Action item:
Every line from the one containing "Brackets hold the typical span" through the end of the data is to be copied exactly, and nothing outside that range.

Data excerpt:

########################################

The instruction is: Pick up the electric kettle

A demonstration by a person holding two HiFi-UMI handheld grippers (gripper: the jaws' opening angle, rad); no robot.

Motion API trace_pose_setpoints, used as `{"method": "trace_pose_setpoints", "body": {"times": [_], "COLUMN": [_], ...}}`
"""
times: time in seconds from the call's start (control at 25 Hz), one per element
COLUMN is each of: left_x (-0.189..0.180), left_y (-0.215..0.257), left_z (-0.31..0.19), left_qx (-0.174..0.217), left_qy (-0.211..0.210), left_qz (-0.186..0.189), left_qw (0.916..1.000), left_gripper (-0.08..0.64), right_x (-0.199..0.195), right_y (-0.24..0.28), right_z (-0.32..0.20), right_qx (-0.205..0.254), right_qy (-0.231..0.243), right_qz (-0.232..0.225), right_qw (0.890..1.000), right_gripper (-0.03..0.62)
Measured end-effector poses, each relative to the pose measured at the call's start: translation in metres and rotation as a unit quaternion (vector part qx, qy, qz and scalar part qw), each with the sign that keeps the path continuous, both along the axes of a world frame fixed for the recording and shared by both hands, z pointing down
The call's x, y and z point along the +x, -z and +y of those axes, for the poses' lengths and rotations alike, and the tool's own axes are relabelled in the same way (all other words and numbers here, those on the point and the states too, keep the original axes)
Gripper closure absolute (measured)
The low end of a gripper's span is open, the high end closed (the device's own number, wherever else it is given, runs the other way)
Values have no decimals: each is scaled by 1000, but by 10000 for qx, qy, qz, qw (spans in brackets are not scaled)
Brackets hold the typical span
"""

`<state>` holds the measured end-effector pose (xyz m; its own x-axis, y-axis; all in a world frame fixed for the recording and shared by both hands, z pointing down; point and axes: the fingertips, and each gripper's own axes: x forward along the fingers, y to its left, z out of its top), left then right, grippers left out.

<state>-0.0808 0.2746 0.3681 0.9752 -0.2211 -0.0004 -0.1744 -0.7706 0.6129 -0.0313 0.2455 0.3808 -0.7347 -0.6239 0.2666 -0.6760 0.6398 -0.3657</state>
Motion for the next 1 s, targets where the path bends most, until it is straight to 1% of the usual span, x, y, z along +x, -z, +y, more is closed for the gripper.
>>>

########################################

Exercise output:
Brackets hold the typical span
"""

`<state>` holds the measured end-effector pose (xyz m; its own x-axis, y-axis; all in a world frame fixed for the recording and shared by both hands, z pointing down; point and axes: the fingertips, and each gripper's own axes: x forward along the fingers, y to its left, z out of its top), left then right, grippers left out.

<state>-0.0808 0.2746 0.3681 0.9752 -0.2211 -0.0004 -0.1744 -0.7706 0.6129 -0.0313 0.2455 0.3808 -0.7347 -0.6239 0.2666 -0.6760 0.6398 -0.3657</state>
Motion for the next 1 s, targets where the path bends most, until it is straight to 1% of the usual span, x, y, z along +x, -z, +y, more is closed for the gripper.
>>>

No further output is required for this exercise.